> [WHAT TO DO]: Tell how many lines in the data below contain "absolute", using one number as the whole reply.

--- MATERIAL PROVIDED ---

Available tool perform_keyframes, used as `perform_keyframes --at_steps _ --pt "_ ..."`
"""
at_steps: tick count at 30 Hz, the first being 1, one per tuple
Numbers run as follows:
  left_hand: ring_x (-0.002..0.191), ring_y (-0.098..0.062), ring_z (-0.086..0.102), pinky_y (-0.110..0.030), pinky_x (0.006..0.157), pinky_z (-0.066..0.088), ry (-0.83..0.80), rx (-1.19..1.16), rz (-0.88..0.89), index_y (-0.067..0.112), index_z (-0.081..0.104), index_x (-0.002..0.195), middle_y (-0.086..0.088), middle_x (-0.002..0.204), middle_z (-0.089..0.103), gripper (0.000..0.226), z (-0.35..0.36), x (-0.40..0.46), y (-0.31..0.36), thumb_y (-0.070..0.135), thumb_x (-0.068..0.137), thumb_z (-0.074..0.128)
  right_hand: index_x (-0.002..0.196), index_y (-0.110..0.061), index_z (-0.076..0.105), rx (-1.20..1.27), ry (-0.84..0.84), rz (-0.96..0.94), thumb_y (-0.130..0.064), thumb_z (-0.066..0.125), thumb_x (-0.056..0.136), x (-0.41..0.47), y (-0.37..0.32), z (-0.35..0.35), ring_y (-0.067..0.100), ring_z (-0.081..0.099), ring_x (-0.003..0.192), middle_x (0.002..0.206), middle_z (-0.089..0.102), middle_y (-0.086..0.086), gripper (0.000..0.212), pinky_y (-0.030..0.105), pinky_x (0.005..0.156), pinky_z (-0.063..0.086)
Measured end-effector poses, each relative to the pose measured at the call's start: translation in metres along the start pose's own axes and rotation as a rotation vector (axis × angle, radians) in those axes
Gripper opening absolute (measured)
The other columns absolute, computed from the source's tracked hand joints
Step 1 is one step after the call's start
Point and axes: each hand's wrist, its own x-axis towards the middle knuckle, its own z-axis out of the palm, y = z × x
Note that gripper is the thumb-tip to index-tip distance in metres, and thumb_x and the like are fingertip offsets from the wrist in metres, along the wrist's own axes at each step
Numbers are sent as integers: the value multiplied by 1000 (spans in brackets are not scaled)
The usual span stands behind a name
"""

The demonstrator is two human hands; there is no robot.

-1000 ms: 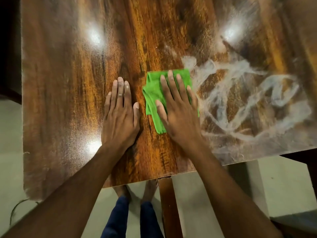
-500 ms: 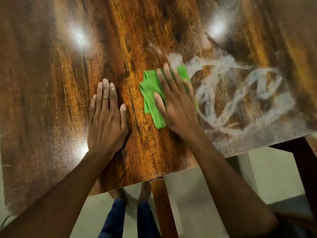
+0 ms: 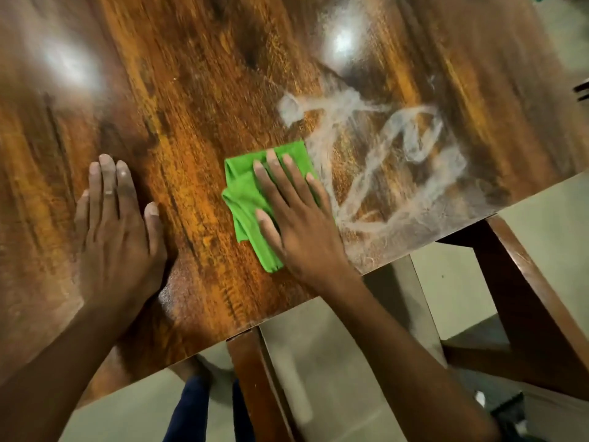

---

> [EXPECTED ANSWER]: 2